Monday, July 10, 2006
Rigatoni (Penne) with Chorizo and Tomato
The Essential Pasta Cookbook Copyright 1998
1 onion, sliced
8 ounces chorizo sausage, sliced
2 tbsp olive oil
14 ounces crushed tomatoes
1/2 cup dry white wine
1/2-1 tsp chopped chili (optional) I omitted this
salt and freshly ground black pepper, to taste I didn't add additional salt - the chorizo was salty enough
12 ounces rigatoni I used Dreamfields penne
2 tbsp chopped fresh parsley, for serving
2 tbsp freshly grated parmesan cheese, for serving
Peel onion and slice. Cut chorizo sausage into slices. Heat oil in a frying pan. Add onion and stir over low heat until tender.
Add sausage to pan; cook turning frequently, for 2-3 minutes. Add undrained, crushed tomatoes, wine, chili, salt and pepper. Stir. Bring to boil and reduce heat. Simmer for 15-20 minutes.
While sauce is cooking, add rigatoni to a large pan of rapidly boiling water; cook until just tender. Drain well and return to pan. Add sauce to hot pasta with half of combined parsley and parmesan cheese. Toss to combine well. Serve sprinkled with remaining parsley and parmesan cheese.
Makes 4 servings.
Just a day or two ago, Mixed Salad Annie asked her readers how they felt about changing recipes. I mentioned that I have trouble substituting pasta types. It's irrational for the most part. I don't necessarily think sitting down to a plate of elbow macaroni and meatballs is equivalent to eating spaghetti and meatballs but for the most part there is always a comparable shape that can be substituted. I think what really bothers me is using a different pasta shape when the shape name is part of the title because I draw the line when it comes to changing recipe titles. These are not my own recipes, after all.

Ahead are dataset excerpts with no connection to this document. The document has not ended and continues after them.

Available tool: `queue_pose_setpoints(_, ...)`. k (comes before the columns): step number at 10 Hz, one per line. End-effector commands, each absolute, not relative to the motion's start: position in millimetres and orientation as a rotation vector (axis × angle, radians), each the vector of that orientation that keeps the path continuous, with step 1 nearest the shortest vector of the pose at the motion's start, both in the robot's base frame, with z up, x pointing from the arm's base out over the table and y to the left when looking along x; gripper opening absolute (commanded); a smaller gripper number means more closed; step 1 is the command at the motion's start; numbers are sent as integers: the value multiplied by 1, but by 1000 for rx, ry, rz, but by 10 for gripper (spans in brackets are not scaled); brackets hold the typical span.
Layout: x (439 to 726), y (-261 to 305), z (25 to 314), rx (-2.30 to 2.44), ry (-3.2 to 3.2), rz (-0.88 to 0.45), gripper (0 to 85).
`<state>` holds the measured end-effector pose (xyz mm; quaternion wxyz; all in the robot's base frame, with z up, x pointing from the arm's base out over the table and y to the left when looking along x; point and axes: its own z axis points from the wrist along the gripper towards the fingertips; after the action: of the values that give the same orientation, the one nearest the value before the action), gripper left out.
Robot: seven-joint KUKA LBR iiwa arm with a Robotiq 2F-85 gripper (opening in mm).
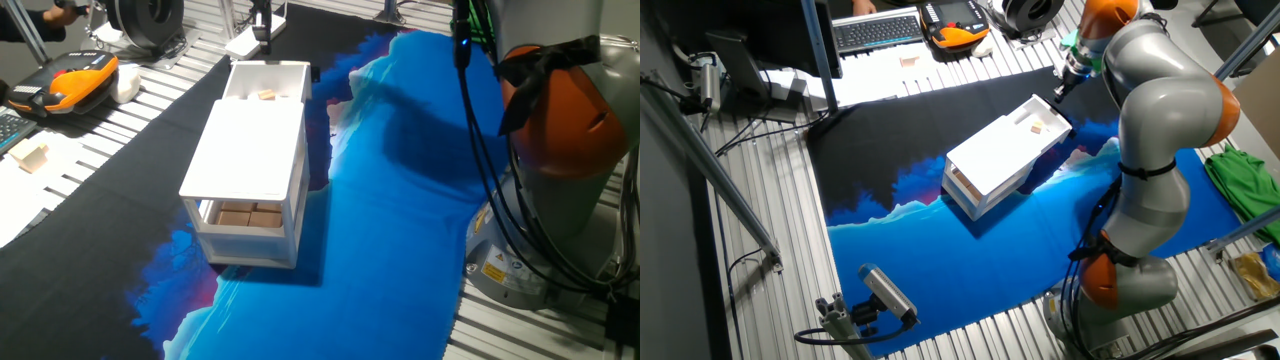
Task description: Grasp the handle and close the drawer
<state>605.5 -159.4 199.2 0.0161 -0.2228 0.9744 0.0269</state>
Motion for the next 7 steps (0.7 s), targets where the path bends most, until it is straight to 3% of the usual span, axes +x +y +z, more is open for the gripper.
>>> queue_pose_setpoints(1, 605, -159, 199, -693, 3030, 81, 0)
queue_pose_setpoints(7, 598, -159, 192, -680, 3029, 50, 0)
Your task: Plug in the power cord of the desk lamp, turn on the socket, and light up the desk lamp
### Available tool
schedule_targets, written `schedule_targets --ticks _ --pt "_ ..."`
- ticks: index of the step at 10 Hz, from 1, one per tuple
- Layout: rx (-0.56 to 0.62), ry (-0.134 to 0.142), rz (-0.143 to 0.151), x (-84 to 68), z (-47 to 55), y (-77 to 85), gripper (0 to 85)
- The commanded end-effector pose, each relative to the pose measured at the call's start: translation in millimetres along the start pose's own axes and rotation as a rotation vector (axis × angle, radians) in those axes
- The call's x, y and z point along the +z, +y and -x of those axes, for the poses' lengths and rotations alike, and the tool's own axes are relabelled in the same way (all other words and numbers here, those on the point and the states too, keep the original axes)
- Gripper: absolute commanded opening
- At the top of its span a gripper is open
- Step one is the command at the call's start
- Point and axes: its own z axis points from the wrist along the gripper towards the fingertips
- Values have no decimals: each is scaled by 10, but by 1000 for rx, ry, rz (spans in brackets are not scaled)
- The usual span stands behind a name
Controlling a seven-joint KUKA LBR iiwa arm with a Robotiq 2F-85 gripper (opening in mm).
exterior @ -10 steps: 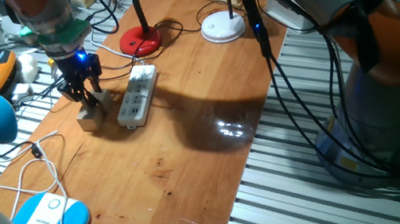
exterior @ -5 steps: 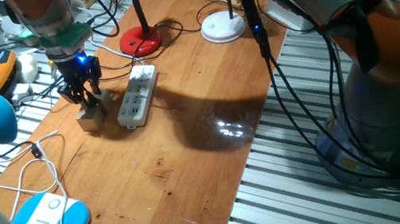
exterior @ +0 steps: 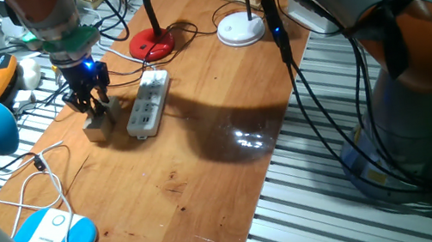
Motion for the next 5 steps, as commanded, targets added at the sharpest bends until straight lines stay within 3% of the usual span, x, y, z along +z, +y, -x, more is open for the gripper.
schedule_targets --ticks 1,2,3,5 --pt "1 -1 2 -2 0 -2 510" --pt "1 -4 4 -1 1 -2 510" --pt "1 -8 2 -1 1 -1 340" --pt "-3 -9 1 2 2 -1 340"
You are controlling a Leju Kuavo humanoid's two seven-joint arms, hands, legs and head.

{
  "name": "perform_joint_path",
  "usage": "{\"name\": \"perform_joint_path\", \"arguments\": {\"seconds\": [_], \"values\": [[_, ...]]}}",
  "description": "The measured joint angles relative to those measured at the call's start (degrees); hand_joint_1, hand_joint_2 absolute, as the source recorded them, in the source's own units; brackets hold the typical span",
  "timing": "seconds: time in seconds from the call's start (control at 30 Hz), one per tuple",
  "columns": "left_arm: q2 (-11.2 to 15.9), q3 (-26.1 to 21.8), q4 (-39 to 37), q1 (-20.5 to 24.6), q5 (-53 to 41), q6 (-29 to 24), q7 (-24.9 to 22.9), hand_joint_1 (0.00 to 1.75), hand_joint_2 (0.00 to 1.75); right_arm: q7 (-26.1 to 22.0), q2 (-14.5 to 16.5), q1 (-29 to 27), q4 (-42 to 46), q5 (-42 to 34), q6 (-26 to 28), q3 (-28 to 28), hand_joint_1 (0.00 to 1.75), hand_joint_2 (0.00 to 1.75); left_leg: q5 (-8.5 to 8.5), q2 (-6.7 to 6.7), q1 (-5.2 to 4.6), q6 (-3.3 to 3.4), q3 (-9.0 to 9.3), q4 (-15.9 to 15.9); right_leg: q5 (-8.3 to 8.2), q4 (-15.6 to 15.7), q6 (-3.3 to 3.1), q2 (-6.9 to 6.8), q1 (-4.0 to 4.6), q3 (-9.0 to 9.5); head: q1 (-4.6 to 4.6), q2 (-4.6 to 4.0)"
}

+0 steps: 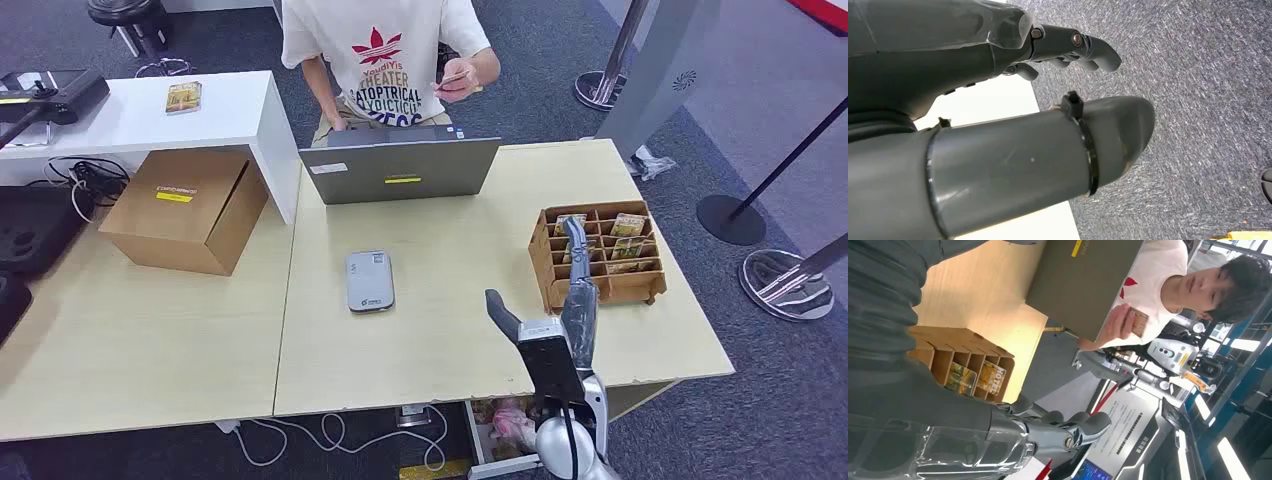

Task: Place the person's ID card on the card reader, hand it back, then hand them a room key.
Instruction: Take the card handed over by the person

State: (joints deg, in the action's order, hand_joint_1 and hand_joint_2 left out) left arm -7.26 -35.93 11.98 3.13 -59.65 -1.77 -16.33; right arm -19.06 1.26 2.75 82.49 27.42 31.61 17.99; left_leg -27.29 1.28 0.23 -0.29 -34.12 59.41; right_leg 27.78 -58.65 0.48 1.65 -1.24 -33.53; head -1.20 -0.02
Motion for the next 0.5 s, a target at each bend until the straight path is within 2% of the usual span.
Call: {"name": "perform_joint_path", "arguments": {"seconds": [0.37,0.5], "values": [[-0.62,-1.25,0.0,-0.01,0.98,-1.09,-0.99,0.0,0.0,0.2,0.99,2.29,-1.39,4.26,-0.93,0.96,0.0,1.75,0.0,0.0,0.0,0.0,0.0,0.0,0.0,0.0,0.0,0.0,0.0,0.0,0.02,0.0],[-0.87,-1.76,0.0,-0.01,0.83,-1.32,-1.11,0.0,0.0,-0.68,1.16,4.35,-3.24,5.88,0.8,1.92,0.0,1.75,0.01,0.0,0.0,0.0,0.0,0.0,-0.01,0.0,0.0,0.0,0.0,0.0,0.01,0.0]]}}
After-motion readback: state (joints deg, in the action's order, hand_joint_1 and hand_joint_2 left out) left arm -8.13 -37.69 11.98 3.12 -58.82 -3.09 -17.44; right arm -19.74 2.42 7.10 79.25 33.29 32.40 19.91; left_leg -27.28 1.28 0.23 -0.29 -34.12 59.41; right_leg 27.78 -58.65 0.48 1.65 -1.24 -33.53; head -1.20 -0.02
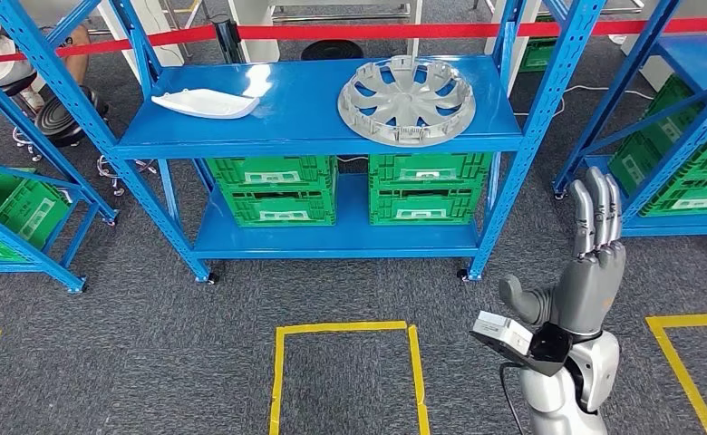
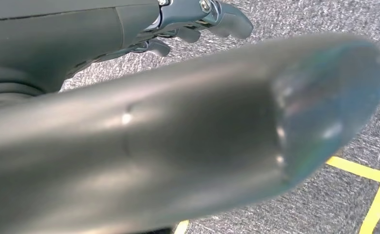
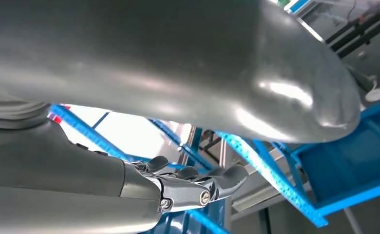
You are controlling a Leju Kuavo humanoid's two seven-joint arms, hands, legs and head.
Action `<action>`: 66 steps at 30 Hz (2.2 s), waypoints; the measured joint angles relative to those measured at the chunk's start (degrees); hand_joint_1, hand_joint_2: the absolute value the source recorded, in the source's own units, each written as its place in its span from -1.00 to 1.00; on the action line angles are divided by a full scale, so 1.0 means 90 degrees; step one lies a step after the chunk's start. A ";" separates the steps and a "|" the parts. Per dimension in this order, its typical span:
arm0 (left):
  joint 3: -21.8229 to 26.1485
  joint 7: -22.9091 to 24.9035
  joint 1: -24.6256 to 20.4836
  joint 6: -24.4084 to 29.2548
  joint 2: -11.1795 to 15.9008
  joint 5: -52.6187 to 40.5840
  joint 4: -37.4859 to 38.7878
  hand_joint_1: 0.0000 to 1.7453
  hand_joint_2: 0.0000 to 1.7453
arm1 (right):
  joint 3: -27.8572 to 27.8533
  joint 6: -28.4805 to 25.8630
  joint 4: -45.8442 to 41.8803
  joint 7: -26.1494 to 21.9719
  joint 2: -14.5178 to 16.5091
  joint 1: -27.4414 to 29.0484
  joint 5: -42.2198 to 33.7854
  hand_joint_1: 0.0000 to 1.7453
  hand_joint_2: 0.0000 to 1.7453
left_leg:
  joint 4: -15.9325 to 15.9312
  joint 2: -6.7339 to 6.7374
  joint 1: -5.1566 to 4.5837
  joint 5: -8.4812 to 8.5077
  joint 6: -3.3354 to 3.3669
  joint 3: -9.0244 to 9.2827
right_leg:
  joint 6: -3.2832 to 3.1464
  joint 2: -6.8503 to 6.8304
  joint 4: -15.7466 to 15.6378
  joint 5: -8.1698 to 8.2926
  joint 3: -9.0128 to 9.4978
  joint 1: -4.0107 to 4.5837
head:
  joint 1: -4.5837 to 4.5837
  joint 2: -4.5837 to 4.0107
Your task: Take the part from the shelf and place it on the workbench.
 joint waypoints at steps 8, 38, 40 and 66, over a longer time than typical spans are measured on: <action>0.0076 -0.0013 0.0012 0.0000 -0.0001 0.0032 0.0007 -1.00 -1.00 | 0.0036 0.0113 -0.0007 0.0002 0.0000 -0.0062 -0.0050 -1.00 -1.00 | -0.1606 0.0073 -0.0185 0.1124 0.0297 0.0322 | 0.0198 -0.0056 -0.0098 -0.0321 0.0472 0.0041 | -0.0002 0.0000; 0.0145 0.0022 0.0014 -0.0053 -0.0104 -0.0143 0.0015 -1.00 -1.00 | 0.0027 0.0081 -0.0063 0.0055 -0.0010 -0.0025 0.0047 -1.00 -1.00 | -0.0694 0.0013 -0.0079 0.0243 0.0062 -0.0016 | 0.0004 0.0031 -0.0139 -0.0033 0.0305 0.0030 | 0.0021 0.0000; 0.0145 0.0022 0.0014 -0.0053 -0.0104 -0.0143 0.0015 -1.00 -1.00 | 0.0027 0.0081 -0.0063 0.0055 -0.0010 -0.0025 0.0047 -1.00 -1.00 | -0.0694 0.0013 -0.0079 0.0243 0.0062 -0.0016 | 0.0004 0.0031 -0.0139 -0.0033 0.0305 0.0030 | 0.0021 0.0000; 0.0145 0.0046 -0.0033 -0.0132 -0.0090 -0.0206 0.0009 -1.00 -1.00 | 0.0005 0.0295 -0.0396 -0.0140 -0.0028 0.0182 -0.0303 -1.00 -1.00 | -0.0055 0.0063 -0.0112 0.0252 0.0039 -0.0099 | -0.0031 0.0304 -0.0094 0.0358 -0.0227 0.0073 | -0.0039 0.0000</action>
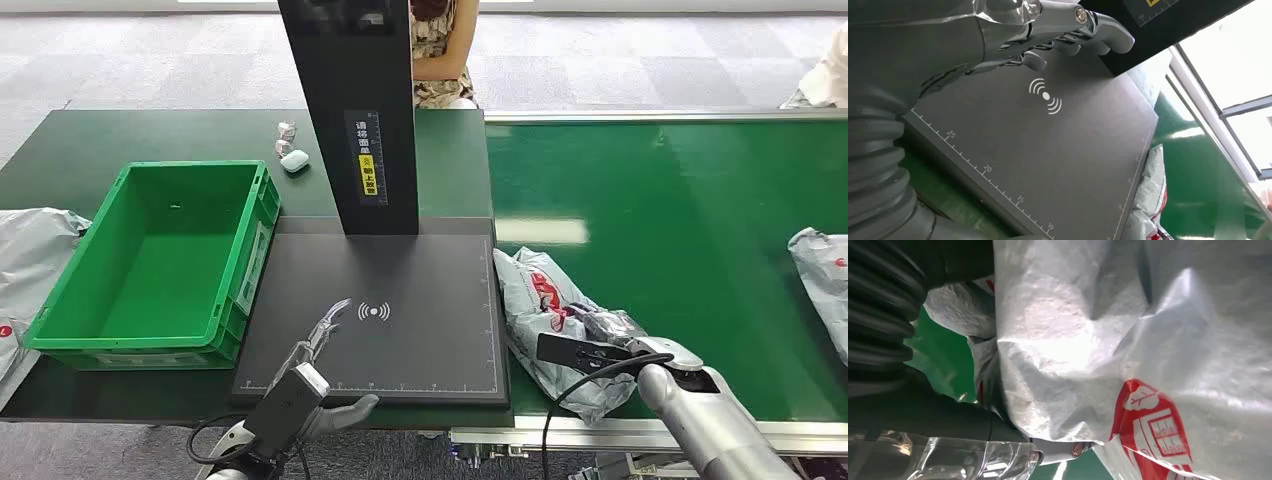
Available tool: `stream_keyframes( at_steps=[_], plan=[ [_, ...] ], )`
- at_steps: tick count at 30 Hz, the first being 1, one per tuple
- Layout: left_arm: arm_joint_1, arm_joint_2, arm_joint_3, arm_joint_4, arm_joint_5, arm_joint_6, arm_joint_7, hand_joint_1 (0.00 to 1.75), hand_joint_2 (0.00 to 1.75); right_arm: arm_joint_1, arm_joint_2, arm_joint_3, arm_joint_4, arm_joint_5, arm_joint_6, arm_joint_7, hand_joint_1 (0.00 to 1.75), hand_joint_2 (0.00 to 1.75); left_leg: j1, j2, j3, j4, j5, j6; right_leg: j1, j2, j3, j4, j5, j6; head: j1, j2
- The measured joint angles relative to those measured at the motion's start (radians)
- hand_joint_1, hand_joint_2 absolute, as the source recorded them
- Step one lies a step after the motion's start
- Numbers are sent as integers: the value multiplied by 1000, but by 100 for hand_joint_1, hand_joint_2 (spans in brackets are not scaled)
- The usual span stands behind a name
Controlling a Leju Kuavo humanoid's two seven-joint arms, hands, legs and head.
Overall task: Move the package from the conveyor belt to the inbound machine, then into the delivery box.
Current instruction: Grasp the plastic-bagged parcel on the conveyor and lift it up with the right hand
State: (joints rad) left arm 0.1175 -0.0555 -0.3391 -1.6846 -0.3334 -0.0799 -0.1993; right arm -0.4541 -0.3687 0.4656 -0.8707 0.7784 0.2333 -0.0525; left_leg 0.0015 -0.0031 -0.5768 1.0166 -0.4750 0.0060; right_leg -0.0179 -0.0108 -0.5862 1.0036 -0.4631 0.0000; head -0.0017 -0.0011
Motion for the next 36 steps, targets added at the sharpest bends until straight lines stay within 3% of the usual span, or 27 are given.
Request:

But changing pasta shapes happens. In a perfect world, Dreamfield would make every pasta shape but they don't so I substituted penne here. They have recently expanded their line to include rotini and lasagne, so perhaps some day they'll make rigatoni but for now penne seemed like the closest substitute.
I first started hearing about chorizo many years ago yet only a few weeks ago did it make an appearance locally. Well, a few months ago, I saw fresh (uncured) chorizo only one time in a local store and then it was gone as it quickly as it arrived. I was more interested in the cured variety anyway and now I finally got my hands on some.
The problem here is that I've never had chorizo before now. I wasn't crazy about this chorizo but how am I to know if it tasted like chorizo is supposed to taste? I've been around pepperoni, salami and other cured meats of course and I know that different makers use different spices and amounts of spices. It wasn't bad at all, but something lingered on my palate that I couldn't quite make out. Is their coriander in chorizo? That's a spice that I can only handle in very small doses. Maybe it was the paprika since I think they used the smoked variety that I'm not used to. Like I said, this wasn't bad, just new for me. You can subsitute pepperoni in this recipe.
This recipe is from my beautiful pasta cookbook that's sadly starting to fall apart.
Another cookbook arrived! Cooking Light Annual Recipes 2006 was waiting for me on my doorstep yesterday. I spent the whole night looking through it. It's packed with great recipes and this book has more pictures than the other annual I own, 2003. Ollie's had some of the older annuals, 1996 was one of them. There were hardly any recipes in the older ones and the recipes that were there didn't seem too exciting. I'm only familiar with Cooking Light since 2003 but I've heard rumblings that the magazine 'used to be so much better' but to me it seems to have improved quite a bit.
Question of the Day: What's the last 'new' food that you've tried?